Tessa Bailey'in ilk defa bir kitabını okudum ve oldukça da beğendim kurgu yeteneğini. Gereksiz kıskançlık krizleri, entrikalar falan yoktu. Karakterler arasında gereksiz yere burun süründürme durumu ve tripleri de yoktu. Bu yüzden de ayrı bir sevdiğimi söylemeliyim.
Kitabın konusuna kısaca değinmeyeceğim arka kapak yazısı üç aşağı beş yukarı bir fikir veriyor kitabın içeriğine dair. Ancak onun haricinde oldukça içerik var kitapta.
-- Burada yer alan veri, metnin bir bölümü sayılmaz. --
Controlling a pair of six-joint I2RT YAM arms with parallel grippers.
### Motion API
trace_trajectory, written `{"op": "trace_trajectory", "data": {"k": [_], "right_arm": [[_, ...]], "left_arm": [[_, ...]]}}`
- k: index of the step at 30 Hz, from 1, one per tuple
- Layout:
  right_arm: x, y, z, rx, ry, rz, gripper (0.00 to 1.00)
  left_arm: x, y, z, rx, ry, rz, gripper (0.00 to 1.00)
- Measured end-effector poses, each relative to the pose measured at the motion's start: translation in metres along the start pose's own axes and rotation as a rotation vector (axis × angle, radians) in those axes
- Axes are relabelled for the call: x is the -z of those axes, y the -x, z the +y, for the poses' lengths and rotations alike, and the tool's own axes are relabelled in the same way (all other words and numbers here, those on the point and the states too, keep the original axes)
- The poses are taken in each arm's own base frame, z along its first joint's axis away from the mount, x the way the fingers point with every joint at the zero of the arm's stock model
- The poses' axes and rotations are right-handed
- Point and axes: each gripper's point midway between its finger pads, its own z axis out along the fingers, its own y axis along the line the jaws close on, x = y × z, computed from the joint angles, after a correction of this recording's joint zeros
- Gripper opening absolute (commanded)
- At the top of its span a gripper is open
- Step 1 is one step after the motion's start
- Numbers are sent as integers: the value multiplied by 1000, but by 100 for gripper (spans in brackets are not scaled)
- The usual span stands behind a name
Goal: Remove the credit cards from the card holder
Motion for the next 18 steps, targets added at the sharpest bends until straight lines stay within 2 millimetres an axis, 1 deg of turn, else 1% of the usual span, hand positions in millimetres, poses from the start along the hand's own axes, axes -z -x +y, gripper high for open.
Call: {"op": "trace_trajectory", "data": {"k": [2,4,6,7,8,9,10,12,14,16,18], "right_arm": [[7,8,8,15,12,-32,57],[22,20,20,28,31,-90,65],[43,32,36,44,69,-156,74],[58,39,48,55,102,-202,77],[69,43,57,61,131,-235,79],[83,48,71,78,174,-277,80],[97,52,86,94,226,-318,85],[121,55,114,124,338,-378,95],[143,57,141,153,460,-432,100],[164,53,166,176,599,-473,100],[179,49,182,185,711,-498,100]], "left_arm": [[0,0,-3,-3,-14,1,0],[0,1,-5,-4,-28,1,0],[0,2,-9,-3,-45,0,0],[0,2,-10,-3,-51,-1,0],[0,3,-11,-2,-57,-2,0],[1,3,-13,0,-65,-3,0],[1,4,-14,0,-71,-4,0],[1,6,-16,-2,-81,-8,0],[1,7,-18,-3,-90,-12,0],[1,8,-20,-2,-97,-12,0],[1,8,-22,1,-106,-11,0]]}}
Özellikle Ginger ve kardeşi ile ilgili.
Kitabın direk konuya giren kurgusu ve gidişatındaki heyecanın hiç dinmemesi oldukça iyiydi, gerçi sonlara doğru biraz o heyecan arttı diyebilirim ama bu durumdan şikayetçi değilim :)
Ginger ve Willa'nın iki kardeş ilişkilerinin ilerlemesi ve Ginger'ın bir abla olarak yapmaya çalıştıkları takdire değerdi. Derek'in bir erkek olarak ne istediğini bilen tavrı da bir bayan okur olarak iç geçirtecek derecedeydi ;)
Eğlenceli bir kitaptı, okumaktan zevk alacağınız, sıkılmayacağınız ve bir bakmışsınız bitmiş diyeceğiniz türden bir kitaptı. Biraz +18 sahnesi vardı ama artık aşk romanların hepsinde olduğundan dolayı artık yadırgamıyoruz o sahneleri aşk romanlarının bir kurgu bütünlüğü diyerek bağrımıza basıyoruz ;)
Ben kitabı beğendim. Yazarın başka kitabı çıkarsa onları da okuyacağımdan eminim. Sizlere de tavsiye ederim :)
Beğendiğim bir kitap oldu :)
Ginger kız kardeşi ve annesiyle birlikte yaşayan tatlı bir kız, fakat annelerinde her türlü rezalet mevcut, içki ,uyuşturucu ve eve getirdiği sayısı belirsiz erkek arkadaşları, Ginger artık bu hayattan hem kendisini hem kardeşini kurtarması gerektiğini farkında, bunun içinde önünde tek yol var, annesine emanet edilen içi kirli yollardan kazanılmış para ile dolu olan bir çanta...
Bu çalıntı ve kirli para belkide geleceklerini başka bir şehirde baştan kurmalarını sağlayacak, fakat kızımızın hesaba katmadığı şeyse, yeni taşındıkları dairenin üst katında oturan yakışıklı komiser Derek, avın kendi ayaklarıyla, avcısının ayağına gitmesinin tatlı karmaşasını okumak eğlenceliydi :)
Eğlenceli, komik, duygusal ....Ne ararsanız var kitapta. Berbat bir ebeveyinle geçirilmiş bir hayat başka bir hatayla değiştirilmeye çalışılırsa ne olur. Güzel , eğlenceli aynı zamanda duygusal ögelerde içeren bu kitap olur.